> **WHAT TO DO**:
For the data below, give the number of lines that include the word "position" and nothing else.
___ TASK INPUTS ___
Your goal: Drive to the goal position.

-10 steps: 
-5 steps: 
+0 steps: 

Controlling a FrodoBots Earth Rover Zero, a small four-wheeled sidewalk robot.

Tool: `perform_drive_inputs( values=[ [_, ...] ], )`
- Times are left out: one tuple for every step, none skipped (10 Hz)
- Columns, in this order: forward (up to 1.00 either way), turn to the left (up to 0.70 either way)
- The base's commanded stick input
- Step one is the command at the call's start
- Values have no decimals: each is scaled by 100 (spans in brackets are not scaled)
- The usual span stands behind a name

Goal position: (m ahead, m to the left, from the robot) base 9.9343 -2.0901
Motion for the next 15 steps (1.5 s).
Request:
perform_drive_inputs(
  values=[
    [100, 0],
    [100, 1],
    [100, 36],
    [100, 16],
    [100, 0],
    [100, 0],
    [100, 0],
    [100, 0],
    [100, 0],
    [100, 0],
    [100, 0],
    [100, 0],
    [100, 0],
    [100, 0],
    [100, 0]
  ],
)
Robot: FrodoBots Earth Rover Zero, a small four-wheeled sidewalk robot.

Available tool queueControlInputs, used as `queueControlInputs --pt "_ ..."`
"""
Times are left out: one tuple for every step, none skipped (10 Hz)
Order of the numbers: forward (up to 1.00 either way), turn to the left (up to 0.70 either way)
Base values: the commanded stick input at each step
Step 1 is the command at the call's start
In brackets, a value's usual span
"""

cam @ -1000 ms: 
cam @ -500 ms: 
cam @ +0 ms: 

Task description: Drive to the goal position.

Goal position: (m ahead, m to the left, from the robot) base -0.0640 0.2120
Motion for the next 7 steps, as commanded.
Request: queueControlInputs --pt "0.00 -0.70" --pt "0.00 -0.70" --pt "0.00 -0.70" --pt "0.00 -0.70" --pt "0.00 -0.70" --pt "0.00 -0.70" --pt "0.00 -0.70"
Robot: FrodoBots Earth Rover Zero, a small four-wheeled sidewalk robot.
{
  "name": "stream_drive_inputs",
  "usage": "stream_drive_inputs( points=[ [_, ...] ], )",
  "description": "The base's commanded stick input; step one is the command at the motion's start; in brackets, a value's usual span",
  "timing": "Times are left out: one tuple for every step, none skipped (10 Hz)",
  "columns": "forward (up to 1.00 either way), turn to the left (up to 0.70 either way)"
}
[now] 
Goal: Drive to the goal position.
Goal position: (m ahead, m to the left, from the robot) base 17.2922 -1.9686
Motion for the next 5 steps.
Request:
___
> **TASK RESULT**:
6